Disks are already in "No Write Cache if Bad BBU" mode. (wrote on
splitted line on my extract)
>
>
>> Other outputs :
>> fdisk -l
>>
>> Disk /dev/sdc: 959.1 GB, 959119884288 bytes
>> 255 heads, 63 sectors/track, 116606 cylinders, total 1873281024 sectors
>> Units = sectors of 1 * 512 = 512 bytes
>> Sector size (logical/physical): 512 bytes / 4096 bytes
>> I/O size (minimum/optimal): 4096 bytes / 4096 bytes
>> Disk identifier: 0x00000000
>>
>> Disk /dev/mapper/vg_datassd-lv_datassd: 751.6 GB, 751619276800 bytes
>> 255 heads, 63 sectors/track, 91379 cylinders, total 1468006400 sectors
>> Units = sectors of 1 * 512 = 512 bytes
>> Sector size (logical/physical): 512 bytes / 4096 bytes
>> I/O size (minimum/optimal): 4096 bytes / 4096 bytes
>> Disk identifier: 0x00000000
>>
>>
>> cat /etc/mtab
>> /dev/mapper/vg_datassd-lv_datassd /datassd ext4
>> rw,relatime,discard,nobarrier,data=ordered 0 0
>> (I added nobarrier option)
>>
>>
>> cat /sys/block/sdc/queue/scheduler
>> noop [deadline] cfq
>>
>
> You could swap relatime for noatime,nodiratime.
I'll swap to noatime, thanks.
>
>> sysctl kernel | grep sched
>> kernel.sched_child_runs_first = 0
>> kernel.sched_rr_timeslice_ms = 25
>> kernel.sched_rt_period_us = 1000000
>> kernel.sched_rt_runtime_us = 950000
>>
>> I've read some advices about changing kernel.sched_autogroup_enabled=0
>> and kernel.sched_migration_cost_ns=5000000, but this parameters are not
>> recognized by my kernel.

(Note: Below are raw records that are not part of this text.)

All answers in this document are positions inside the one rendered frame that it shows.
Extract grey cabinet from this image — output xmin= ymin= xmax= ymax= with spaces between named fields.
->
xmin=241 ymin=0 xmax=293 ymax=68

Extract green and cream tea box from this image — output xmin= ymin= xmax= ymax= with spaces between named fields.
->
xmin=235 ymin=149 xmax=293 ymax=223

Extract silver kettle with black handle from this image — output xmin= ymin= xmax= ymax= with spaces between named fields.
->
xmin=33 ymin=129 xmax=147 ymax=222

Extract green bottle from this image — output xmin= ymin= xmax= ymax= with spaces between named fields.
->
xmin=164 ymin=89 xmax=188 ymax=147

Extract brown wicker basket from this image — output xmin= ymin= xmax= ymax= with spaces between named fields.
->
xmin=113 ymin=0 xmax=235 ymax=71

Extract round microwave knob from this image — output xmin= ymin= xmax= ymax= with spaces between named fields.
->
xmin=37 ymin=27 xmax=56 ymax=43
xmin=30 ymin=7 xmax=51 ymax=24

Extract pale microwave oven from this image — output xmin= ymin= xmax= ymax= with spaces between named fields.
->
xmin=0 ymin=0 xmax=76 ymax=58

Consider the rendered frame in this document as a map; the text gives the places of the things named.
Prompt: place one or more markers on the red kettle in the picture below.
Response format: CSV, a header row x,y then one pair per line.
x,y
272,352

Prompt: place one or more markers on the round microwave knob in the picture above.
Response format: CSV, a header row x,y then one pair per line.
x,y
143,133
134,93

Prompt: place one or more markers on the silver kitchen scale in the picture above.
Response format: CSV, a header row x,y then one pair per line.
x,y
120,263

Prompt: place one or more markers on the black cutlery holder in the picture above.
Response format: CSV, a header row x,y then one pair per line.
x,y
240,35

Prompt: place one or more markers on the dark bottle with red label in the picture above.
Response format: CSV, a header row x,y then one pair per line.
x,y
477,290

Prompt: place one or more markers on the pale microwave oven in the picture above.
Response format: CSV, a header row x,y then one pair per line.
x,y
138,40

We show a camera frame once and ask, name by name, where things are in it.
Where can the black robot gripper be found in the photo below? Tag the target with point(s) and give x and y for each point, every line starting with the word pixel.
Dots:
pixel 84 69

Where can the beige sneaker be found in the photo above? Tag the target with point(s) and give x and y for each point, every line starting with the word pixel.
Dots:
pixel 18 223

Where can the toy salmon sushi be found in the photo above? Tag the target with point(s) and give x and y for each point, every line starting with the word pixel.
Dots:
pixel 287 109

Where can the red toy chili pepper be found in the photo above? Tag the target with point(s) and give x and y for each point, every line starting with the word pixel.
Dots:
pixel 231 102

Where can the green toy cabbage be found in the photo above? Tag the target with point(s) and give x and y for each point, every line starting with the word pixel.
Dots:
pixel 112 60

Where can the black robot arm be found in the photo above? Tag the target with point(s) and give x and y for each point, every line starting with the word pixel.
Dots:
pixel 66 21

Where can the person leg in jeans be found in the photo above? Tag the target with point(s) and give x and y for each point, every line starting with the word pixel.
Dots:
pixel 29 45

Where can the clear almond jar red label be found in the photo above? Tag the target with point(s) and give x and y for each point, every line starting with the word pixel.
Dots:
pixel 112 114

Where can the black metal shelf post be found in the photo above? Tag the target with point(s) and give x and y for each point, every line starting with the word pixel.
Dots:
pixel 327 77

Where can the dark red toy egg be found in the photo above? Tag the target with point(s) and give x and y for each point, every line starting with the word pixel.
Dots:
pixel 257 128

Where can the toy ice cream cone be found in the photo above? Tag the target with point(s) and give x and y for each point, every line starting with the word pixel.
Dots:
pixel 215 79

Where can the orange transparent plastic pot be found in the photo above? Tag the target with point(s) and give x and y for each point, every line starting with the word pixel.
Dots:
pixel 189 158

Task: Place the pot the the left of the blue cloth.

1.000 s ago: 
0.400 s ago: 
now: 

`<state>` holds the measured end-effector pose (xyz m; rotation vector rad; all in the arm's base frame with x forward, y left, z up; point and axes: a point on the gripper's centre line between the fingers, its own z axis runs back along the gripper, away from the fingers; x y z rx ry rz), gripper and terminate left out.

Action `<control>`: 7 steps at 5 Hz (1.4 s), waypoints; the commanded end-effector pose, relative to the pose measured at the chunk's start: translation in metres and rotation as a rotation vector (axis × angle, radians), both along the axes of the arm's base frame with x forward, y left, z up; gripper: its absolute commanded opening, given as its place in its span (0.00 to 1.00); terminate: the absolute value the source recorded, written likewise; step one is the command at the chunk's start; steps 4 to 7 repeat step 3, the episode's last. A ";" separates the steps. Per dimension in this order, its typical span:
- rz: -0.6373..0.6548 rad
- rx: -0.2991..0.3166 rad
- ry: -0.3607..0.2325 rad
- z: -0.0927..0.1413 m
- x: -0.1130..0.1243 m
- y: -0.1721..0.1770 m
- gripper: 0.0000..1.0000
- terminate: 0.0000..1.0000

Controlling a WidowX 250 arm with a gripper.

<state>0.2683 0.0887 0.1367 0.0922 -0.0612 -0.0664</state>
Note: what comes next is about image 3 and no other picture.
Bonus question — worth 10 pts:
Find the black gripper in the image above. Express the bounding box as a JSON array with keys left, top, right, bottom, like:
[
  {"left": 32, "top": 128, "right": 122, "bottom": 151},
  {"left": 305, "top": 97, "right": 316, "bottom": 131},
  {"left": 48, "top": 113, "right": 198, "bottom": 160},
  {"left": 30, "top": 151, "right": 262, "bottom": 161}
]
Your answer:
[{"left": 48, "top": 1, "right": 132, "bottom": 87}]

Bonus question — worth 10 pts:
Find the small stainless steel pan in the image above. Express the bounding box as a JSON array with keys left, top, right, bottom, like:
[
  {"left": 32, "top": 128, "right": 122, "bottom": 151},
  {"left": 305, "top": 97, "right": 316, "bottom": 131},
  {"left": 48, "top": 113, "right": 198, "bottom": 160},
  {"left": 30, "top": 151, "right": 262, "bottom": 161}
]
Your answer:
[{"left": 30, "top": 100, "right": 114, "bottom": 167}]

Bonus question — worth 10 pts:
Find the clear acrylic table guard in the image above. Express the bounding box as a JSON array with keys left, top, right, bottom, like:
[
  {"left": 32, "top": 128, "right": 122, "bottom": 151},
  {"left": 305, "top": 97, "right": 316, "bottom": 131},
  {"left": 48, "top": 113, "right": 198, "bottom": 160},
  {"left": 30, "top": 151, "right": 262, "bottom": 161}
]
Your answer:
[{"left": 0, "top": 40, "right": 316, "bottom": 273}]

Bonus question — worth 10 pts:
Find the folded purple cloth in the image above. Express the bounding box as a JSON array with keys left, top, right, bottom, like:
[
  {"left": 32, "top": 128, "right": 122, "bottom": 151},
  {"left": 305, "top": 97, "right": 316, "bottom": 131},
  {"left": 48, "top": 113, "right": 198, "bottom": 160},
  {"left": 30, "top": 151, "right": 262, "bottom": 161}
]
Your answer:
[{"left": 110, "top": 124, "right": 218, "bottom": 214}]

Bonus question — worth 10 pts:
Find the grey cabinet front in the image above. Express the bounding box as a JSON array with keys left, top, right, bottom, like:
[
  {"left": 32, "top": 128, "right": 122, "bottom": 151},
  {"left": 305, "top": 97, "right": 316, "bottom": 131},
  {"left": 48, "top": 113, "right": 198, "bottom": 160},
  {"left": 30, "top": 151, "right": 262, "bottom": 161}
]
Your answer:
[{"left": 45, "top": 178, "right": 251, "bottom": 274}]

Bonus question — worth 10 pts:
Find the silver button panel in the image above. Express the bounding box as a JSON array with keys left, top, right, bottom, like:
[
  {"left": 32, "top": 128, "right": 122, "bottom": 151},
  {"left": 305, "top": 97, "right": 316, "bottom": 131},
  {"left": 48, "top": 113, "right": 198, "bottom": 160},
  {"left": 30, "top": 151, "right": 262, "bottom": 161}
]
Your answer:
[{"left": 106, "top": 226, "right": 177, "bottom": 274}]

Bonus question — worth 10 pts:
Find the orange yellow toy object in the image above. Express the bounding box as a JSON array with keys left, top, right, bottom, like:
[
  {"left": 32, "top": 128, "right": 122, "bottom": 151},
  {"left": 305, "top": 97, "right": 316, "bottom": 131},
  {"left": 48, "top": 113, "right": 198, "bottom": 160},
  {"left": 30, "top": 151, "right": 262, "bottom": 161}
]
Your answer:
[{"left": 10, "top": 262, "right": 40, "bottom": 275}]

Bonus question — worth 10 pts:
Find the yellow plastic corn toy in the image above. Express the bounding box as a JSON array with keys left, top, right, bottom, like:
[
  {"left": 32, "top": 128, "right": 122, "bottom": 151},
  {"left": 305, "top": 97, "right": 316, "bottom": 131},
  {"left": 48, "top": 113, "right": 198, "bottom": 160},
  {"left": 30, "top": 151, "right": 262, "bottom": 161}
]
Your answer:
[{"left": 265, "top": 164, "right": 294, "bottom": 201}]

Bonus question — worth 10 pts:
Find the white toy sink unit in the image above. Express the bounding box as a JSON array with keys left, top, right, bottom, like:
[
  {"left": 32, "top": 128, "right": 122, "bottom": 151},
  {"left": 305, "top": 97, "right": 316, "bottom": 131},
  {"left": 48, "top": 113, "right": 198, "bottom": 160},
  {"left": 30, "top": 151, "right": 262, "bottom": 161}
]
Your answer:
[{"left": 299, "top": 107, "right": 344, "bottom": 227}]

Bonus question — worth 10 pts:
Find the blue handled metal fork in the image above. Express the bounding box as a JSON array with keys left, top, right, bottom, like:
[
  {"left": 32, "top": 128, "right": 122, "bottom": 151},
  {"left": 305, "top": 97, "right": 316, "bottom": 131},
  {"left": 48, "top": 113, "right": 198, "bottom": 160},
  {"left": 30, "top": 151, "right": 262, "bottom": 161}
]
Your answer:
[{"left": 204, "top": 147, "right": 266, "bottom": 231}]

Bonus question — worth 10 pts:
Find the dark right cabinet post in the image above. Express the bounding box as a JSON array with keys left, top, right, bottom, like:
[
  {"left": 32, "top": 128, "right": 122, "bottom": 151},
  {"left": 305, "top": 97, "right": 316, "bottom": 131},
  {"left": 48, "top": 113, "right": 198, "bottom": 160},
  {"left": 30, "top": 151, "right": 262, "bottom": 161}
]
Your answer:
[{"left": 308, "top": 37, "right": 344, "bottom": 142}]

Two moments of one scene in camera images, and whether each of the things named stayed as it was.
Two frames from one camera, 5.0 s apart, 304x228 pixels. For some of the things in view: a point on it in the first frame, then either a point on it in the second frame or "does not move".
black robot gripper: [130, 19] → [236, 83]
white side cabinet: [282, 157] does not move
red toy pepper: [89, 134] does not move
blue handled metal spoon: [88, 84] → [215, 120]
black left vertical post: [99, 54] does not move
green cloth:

So I don't know what to do with that...
> sched_migration_cost_ns would be called sched_migration_cost in your old 3.2 kernel, not sure why
> sched_autogroup_enabled wouldn't be recognized though.
I've found on config file that "CONFIG_SCHED_AUTOGROUP is not set" in
this kernel.
So i guess it is the same thing as if it was enabled=0 , right ?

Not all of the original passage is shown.